*Task directions*. Find every line in the records below that holds the word "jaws" and copy it.

Exercise data section start

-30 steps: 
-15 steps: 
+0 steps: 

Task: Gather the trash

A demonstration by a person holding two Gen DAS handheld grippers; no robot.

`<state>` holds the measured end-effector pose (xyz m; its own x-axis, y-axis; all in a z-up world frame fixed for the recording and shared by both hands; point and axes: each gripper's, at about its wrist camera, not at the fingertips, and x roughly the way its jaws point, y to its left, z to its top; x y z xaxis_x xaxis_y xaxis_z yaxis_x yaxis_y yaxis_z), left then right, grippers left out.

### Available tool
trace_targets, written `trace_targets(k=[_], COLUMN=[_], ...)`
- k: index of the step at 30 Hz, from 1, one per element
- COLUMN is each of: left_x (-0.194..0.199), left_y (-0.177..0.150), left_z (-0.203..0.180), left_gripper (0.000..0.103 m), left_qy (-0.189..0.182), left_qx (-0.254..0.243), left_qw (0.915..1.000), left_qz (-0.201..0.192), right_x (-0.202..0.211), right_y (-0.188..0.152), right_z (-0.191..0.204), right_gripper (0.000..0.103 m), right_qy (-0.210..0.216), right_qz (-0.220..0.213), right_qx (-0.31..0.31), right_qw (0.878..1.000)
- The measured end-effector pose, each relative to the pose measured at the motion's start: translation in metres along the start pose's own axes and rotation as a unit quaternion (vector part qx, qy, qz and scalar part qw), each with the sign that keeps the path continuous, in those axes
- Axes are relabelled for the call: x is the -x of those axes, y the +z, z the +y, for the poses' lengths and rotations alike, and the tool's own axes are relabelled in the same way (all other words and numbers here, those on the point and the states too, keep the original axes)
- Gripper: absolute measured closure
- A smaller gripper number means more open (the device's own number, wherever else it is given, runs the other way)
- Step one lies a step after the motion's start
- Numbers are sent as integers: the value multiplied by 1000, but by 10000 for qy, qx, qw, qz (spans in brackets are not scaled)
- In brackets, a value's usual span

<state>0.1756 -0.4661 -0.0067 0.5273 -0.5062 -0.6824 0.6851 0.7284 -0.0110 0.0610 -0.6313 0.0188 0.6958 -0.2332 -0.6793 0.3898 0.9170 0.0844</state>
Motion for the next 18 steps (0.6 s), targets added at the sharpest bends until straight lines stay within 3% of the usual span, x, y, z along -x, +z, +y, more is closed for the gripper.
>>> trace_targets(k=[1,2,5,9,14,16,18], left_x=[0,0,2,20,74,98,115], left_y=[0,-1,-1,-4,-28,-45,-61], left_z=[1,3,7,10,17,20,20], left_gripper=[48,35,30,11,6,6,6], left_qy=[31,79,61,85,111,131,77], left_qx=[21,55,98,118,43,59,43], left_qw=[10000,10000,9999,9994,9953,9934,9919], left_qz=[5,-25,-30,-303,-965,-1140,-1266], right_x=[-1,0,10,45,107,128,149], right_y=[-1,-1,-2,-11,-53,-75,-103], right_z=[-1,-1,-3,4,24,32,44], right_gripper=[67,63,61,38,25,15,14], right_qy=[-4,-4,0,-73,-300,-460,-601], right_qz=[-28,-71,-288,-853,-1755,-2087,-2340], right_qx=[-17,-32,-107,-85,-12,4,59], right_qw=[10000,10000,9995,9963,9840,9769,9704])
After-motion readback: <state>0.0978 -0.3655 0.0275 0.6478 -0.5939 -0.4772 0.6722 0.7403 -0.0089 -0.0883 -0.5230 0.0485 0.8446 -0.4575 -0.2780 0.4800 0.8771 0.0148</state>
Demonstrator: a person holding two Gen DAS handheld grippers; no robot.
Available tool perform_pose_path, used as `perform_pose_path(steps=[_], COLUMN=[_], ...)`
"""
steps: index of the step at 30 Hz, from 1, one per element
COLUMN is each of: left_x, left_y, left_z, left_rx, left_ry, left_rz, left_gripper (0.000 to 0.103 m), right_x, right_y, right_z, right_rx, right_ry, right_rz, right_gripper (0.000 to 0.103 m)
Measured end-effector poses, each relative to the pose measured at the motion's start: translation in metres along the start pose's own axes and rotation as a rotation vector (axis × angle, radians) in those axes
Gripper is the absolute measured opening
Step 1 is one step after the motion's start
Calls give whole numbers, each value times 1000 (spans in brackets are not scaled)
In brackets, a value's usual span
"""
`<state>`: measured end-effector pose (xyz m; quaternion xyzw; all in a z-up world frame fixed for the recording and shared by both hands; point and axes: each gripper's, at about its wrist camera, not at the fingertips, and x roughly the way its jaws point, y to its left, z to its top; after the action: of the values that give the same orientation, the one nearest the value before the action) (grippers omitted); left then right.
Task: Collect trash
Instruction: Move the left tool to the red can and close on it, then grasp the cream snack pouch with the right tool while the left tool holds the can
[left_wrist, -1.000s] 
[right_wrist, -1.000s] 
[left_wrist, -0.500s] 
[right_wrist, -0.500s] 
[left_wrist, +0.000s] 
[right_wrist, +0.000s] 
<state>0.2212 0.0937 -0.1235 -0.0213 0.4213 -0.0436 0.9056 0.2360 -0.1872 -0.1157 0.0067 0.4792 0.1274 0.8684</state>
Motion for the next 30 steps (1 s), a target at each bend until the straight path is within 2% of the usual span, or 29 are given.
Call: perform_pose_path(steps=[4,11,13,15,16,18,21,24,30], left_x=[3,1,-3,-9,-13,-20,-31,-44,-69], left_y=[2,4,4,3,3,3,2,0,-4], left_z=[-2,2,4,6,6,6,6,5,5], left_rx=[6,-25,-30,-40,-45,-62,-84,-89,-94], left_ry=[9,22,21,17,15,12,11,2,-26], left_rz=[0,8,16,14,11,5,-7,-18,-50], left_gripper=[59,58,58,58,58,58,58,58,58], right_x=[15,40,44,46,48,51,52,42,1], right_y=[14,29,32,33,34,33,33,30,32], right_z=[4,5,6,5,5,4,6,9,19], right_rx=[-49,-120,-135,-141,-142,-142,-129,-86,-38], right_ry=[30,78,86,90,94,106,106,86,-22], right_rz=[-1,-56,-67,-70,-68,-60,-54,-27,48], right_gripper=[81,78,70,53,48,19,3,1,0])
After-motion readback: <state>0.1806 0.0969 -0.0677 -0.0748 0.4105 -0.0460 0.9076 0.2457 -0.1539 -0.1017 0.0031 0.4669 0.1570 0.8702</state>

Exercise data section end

*Task response*.
`<state>` holds the measured end-effector pose (xyz m; its own x-axis, y-axis; all in a z-up world frame fixed for the recording and shared by both hands; point and axes: each gripper's, at about its wrist camera, not at the fingertips, and x roughly the way its jaws point, y to its left, z to its top; x y z xaxis_x xaxis_y xaxis_z yaxis_x yaxis_y yaxis_z), left then right, grippers left out.
`<state>`: measured end-effector pose (xyz m; quaternion xyzw; all in a z-up world frame fixed for the recording and shared by both hands; point and axes: each gripper's, at about its wrist camera, not at the fingertips, and x roughly the way its jaws point, y to its left, z to its top; after the action: of the values that give the same orientation, the one nearest the value before the action) (grippers omitted); left then right.

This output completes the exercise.